[Source information — start]

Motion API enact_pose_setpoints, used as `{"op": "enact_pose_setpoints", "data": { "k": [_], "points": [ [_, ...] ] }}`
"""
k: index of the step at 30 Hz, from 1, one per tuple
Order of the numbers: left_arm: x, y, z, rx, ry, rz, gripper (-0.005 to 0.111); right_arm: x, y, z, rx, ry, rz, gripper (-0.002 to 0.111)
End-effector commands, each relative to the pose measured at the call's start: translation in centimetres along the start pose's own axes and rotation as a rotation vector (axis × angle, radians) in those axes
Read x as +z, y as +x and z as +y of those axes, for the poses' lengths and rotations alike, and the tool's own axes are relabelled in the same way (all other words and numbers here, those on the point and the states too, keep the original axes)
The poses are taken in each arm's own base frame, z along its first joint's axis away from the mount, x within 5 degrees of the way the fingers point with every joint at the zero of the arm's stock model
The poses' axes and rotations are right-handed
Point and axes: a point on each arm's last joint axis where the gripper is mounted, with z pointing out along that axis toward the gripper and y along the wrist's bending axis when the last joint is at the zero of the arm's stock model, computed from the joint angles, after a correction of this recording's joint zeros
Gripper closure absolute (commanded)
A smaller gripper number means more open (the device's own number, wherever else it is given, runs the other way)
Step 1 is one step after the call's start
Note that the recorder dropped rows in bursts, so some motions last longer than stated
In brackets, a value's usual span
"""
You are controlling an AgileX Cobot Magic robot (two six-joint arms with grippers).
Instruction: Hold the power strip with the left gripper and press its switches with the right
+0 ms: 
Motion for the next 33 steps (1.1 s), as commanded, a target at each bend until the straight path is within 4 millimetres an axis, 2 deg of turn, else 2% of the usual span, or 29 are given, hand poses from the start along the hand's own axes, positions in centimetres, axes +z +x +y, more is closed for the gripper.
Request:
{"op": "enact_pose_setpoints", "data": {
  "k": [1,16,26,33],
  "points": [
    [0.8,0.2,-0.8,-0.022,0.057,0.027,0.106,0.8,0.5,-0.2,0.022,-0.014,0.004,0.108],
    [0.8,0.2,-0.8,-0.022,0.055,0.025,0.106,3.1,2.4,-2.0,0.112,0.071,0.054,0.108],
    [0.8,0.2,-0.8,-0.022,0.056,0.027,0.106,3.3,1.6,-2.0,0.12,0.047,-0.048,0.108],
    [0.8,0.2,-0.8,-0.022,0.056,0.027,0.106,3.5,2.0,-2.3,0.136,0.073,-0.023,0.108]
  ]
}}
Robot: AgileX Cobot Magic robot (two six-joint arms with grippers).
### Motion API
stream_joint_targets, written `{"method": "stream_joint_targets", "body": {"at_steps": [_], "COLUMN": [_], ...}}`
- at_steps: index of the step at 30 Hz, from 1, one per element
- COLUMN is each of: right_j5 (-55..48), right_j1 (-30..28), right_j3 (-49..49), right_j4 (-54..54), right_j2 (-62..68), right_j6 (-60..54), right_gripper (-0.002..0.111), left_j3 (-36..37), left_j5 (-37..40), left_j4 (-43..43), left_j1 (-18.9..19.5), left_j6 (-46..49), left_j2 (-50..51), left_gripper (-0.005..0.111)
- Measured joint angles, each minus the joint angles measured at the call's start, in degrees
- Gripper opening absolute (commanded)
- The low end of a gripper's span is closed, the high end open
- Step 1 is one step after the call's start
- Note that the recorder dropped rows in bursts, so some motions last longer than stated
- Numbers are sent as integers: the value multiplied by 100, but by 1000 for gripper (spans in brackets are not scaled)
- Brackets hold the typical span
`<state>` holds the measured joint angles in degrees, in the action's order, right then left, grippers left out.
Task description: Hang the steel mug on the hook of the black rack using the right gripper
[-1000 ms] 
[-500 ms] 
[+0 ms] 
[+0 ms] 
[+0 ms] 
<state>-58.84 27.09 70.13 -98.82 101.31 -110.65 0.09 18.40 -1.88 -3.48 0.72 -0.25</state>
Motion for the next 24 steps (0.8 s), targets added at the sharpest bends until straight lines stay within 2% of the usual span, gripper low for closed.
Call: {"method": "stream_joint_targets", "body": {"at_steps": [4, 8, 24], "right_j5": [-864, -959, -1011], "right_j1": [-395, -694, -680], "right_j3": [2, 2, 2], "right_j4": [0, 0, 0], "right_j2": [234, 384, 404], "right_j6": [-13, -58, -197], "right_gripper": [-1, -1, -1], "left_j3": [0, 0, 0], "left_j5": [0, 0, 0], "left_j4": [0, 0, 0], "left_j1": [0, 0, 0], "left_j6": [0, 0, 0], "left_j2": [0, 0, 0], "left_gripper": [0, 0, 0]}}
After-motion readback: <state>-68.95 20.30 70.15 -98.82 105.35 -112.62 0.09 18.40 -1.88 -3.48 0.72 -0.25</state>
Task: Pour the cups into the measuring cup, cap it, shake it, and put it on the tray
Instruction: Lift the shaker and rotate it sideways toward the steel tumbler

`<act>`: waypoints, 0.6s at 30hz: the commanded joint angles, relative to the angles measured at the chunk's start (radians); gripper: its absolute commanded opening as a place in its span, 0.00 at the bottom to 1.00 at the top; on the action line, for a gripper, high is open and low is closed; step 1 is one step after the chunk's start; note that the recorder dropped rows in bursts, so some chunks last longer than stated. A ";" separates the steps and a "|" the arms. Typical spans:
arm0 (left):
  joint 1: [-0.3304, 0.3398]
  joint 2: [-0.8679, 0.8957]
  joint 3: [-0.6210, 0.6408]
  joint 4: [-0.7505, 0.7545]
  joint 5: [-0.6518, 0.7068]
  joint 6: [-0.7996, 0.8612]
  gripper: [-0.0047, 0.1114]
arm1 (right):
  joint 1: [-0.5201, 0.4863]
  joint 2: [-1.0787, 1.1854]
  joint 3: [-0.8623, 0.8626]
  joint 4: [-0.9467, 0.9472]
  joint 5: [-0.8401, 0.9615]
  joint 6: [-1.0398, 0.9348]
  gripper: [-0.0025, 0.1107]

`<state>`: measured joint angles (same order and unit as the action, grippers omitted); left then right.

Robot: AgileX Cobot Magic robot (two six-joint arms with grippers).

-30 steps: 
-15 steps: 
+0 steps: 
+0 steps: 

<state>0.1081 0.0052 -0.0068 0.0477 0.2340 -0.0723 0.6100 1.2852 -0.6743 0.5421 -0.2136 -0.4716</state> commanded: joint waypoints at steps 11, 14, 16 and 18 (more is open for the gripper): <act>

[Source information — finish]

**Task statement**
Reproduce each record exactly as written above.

**Answer box**
Motion API enact_pose_setpoints, used as `{"op": "enact_pose_setpoints", "data": { "k": [_], "points": [ [_, ...] ] }}`
"""
k: index of the step at 30 Hz, from 1, one per tuple
Order of the numbers: left_arm: x, y, z, rx, ry, rz, gripper (-0.005 to 0.111); right_arm: x, y, z, rx, ry, rz, gripper (-0.002 to 0.111)
End-effector commands, each relative to the pose measured at the call's start: translation in centimetres along the start pose's own axes and rotation as a rotation vector (axis × angle, radians) in those axes
Read x as +z, y as +x and z as +y of those axes, for the poses' lengths and rotations alike, and the tool's own axes are relabelled in the same way (all other words and numbers here, those on the point and the states too, keep the original axes)
The poses are taken in each arm's own base frame, z along its first joint's axis away from the mount, x within 5 degrees of the way the fingers point with every joint at the zero of the arm's stock model
The poses' axes and rotations are right-handed
Point and axes: a point on each arm's last joint axis where the gripper is mounted, with z pointing out along that axis toward the gripper and y along the wrist's bending axis when the last joint is at the zero of the arm's stock model, computed from the joint angles, after a correction of this recording's joint zeros
Gripper closure absolute (commanded)
A smaller gripper number means more open (the device's own number, wherever else it is given, runs the other way)
Step 1 is one step after the call's start
Note that the recorder dropped rows in bursts, so some motions last longer than stated
In brackets, a value's usual span
"""
You are controlling an AgileX Cobot Magic robot (two six-joint arms with grippers).
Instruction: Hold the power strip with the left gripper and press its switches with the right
+0 ms: 
Motion for the next 33 steps (1.1 s), as commanded, a target at each bend until the straight path is within 4 millimetres an axis, 2 deg of turn, else 2% of the usual span, or 29 are given, hand poses from the start along the hand's own axes, positions in centimetres, axes +z +x +y, more is closed for the gripper.
Request:
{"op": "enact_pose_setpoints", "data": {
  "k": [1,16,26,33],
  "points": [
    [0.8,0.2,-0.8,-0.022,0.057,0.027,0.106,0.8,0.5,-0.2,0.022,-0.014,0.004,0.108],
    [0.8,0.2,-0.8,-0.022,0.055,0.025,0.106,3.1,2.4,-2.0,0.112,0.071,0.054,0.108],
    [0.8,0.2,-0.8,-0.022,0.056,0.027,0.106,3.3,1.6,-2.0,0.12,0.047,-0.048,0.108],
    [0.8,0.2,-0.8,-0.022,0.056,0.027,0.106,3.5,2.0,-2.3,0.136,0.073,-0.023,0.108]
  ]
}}
Robot: AgileX Cobot Magic robot (two six-joint arms with grippers).
### Motion API
stream_joint_targets, written `{"method": "stream_joint_targets", "body": {"at_steps": [_], "COLUMN": [_], ...}}`
- at_steps: index of the step at 30 Hz, from 1, one per element
- COLUMN is each of: right_j5 (-55..48), right_j1 (-30..28), right_j3 (-49..49), right_j4 (-54..54), right_j2 (-62..68), right_j6 (-60..54), right_gripper (-0.002..0.111), left_j3 (-36..37), left_j5 (-37..40), left_j4 (-43..43), left_j1 (-18.9..19.5), left_j6 (-46..49), left_j2 (-50..51), left_gripper (-0.005..0.111)
- Measured joint angles, each minus the joint angles measured at the call's start, in degrees
- Gripper opening absolute (commanded)
- The low end of a gripper's span is closed, the high end open
- Step 1 is one step after the call's start
- Note that the recorder dropped rows in bursts, so some motions last longer than stated
- Numbers are sent as integers: the value multiplied by 100, but by 1000 for gripper (spans in brackets are not scaled)
- Brackets hold the typical span
`<state>` holds the measured joint angles in degrees, in the action's order, right then left, grippers left out.
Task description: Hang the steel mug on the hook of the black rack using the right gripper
[-1000 ms] 
[-500 ms] 
[+0 ms] 
[+0 ms] 
[+0 ms] 
<state>-58.84 27.09 70.13 -98.82 101.31 -110.65 0.09 18.40 -1.88 -3.48 0.72 -0.25</state>
Motion for the next 24 steps (0.8 s), targets added at the sharpest bends until straight lines stay within 2% of the usual span, gripper low for closed.
Call: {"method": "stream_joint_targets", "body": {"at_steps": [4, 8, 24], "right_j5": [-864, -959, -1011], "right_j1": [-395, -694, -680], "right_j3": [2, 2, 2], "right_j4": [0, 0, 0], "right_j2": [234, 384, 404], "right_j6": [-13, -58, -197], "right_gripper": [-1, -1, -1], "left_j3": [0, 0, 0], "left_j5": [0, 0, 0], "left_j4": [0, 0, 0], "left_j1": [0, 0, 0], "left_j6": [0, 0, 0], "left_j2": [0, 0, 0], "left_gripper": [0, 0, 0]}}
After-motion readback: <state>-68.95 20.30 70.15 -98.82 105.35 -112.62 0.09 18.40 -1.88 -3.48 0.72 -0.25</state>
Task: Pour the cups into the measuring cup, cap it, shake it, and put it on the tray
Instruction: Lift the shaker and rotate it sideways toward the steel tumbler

`<act>`: waypoints, 0.6s at 30hz: the commanded joint angles, relative to the angles measured at the chunk's start (radians); gripper: its absolute commanded opening as a place in its span, 0.00 at the bottom to 1.00 at the top; on the action line, for a gripper, high is open and low is closed; step 1 is one step after the chunk's start; note that the recorder dropped rows in bursts, so some chunks last longer than stated. A ";" separates the steps and a "|" the arms. Typical spans:
arm0 (left):
  joint 1: [-0.3304, 0.3398]
  joint 2: [-0.8679, 0.8957]
  joint 3: [-0.6210, 0.6408]
  joint 4: [-0.7505, 0.7545]
  joint 5: [-0.6518, 0.7068]
  joint 6: [-0.7996, 0.8612]
  gripper: [-0.0047, 0.1114]
arm1 (right):
  joint 1: [-0.5201, 0.4863]
  joint 2: [-1.0787, 1.1854]
  joint 3: [-0.8623, 0.8626]
  joint 4: [-0.9467, 0.9472]
  joint 5: [-0.8401, 0.9615]
  joint 6: [-1.0398, 0.9348]
  gripper: [-0.0025, 0.1107]

`<state>`: measured joint angles (same order and unit as the action, grippers omitted); left then right.

Robot: AgileX Cobot Magic robot (two six-joint arms with grippers).

-30 steps: 
-15 steps: 
+0 steps: 
+0 steps: 

<state>0.1081 0.0052 -0.0068 0.0477 0.2340 -0.0723 0.6100 1.2852 -0.6743 0.5421 -0.2136 -0.4716</state> commanded: joint waypoints at steps 11, 14, 16 and 18 (more is open for the gripper): <act>

What this exercise asked for has been supplied.